Dr. Lowry Caudill is the retired, worldwide president of pharmaceutical development for Cardinal Health where he led a unit providing complete development services for the pharmaceutical industry at nine sites, including RTP, San Diego, Somerset New Jersey, Philadelphia, Manchester UK and Schorndorf Germany. Caudill and Dr. Alfred Childers co-founded Magellan Laboratories in 1991, a company later acquired by Cardinal Health. Magellan became one of the fastest growing, privately held companies in RTP and received many regional and national awards for growth and entrepreneurial development. Magellan was awarded the Triangle Business Journal’s Fast 50 award for nine years and was in the Top 10 for six of the nine years. In 1998 Caudill and Childers were named Entrepreneur of the Year for North and South Carolina by Ernst and Young, the Kauffman Foundation, USA Today, and NASDAQ and were finalists for the 1998 National Entrepreneur of the Year. Caudill did his undergraduate work at Carolina with undergraduate research under the direction of Professor Royce Murray. He received his Ph.D. from Indiana University in 1983 under the direction of Professor Mark Wightman, now a member of the Carolina faculty. Upon graduation he became a research scientist at Baxter-Travenol and later joined the Glaxo Research Institute. Product lines that his groups helped develop include Zantac, Imitrex, Zofran, Zinacef, and Ventolin. Caudill is a steering committee member of the Carolina First Campaign and is chair of the Private Fundraising Steering Committee for the UNC-CH Physical Science Complex. He serves on the Chemistry Department’s External Advisory Board and on the Board of Advisors of the Educational Foundation. He remains an active member of the American Chemical Society and the American Association of Pharmaceutical Sciences.

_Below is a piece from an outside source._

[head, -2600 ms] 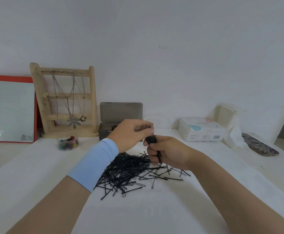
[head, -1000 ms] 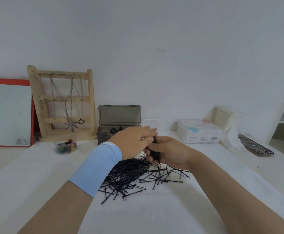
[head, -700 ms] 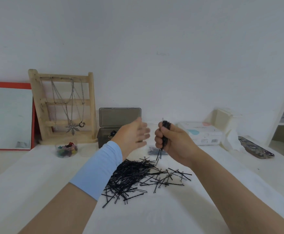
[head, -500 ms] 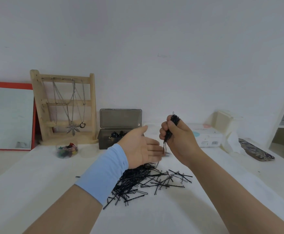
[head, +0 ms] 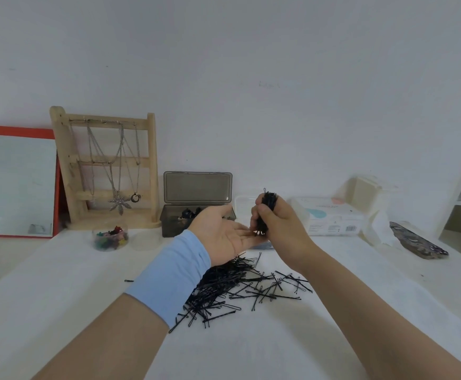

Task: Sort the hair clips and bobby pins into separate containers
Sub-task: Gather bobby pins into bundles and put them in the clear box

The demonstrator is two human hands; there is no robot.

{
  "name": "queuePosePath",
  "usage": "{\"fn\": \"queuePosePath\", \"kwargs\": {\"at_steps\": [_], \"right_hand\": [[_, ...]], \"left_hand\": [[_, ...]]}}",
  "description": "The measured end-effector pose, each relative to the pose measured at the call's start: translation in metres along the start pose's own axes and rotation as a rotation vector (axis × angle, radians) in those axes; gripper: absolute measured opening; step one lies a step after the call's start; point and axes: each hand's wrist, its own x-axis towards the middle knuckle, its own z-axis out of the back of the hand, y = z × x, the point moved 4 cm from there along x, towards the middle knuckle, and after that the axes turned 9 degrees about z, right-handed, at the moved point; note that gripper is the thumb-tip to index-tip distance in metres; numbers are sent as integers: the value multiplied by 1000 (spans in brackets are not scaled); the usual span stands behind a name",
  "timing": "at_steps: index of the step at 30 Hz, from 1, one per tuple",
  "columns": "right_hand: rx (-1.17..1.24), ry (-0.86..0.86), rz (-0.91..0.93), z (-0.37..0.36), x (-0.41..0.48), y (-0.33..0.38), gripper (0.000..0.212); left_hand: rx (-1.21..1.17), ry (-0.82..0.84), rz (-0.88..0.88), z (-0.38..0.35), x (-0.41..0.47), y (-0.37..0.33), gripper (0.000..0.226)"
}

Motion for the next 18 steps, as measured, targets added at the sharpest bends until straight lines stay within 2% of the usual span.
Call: {"fn": "queuePosePath", "kwargs": {"at_steps": [3,10,12,13,15,16,18], "right_hand": [[23,-2,-3,2,1,2,20],[126,66,-44,3,0,5,23],[144,74,-85,3,0,4,19],[168,76,-101,4,0,4,17],[225,97,-130,7,0,4,16],[243,114,-158,8,0,3,17],[241,167,-229,9,0,-1,18]], "left_hand": [[-48,-17,-23,-1,-3,-2,70],[-100,86,6,-7,-4,-3,78],[142,9,23,-3,-6,-4,79],[340,-93,-2,0,-7,-7,78],[685,-307,-191,3,-12,-20,68],[800,-357,-317,-2,-16,-27,65],[1012,-385,-469,-16,-23,-33,75]]}}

W. Lowry Caudill was nominated by Professors Royce W. Murray and R. Mark Wightman
Debra Stewart is the fifth president of the Council of Graduate Schools. She came to that position in 2000 after serving as vice chancellor and dean of the graduate school at North Carolina State University. She has also served as interim chancellor at the University of North Carolina at Greensboro (1997). The Council of Graduate Schools is the leading organization dedicated to the improvement and advancement of graduate education. Its 453 members award over 95% of all U.S. doctorates and about 70% of all U.S. master’s degrees. Its 21 international members include ten major Canadian universities. Stewart’s service to graduate education includes chairing the Graduate Record Examination Board, the Council on Research Policy and Graduate Education, the Board of Directors of Oak Ridge Associated Universities, and the Board of Directors of the Council of Graduate Schools. Stewart’s current board memberships include the National Research Council Board on Higher Education and the Work Force and the advisory board of the Carnegie Initiative on the Doctorate. During her twelve years of leadership positions in North Carolina Stewart worked to mobilize stakeholders inside and outside the university to advance university programs. She spearheaded a strategic plan for graduate education at N.C. State that created a framework for interdisciplinary curriculum, significantly enhanced financial support for graduate assistants, and solved a long-term program with tuition remissions. Stewart received her Ph.D. in political science from Carolina, her M.A. from the University of Maryland, and her A.B. from Marquette University where she majored in philosophy. She is the author or coauthor of numerous scholarly articles on administrative theory and public policy. Her disciplinary research focuses on ethics and managerial decision-making.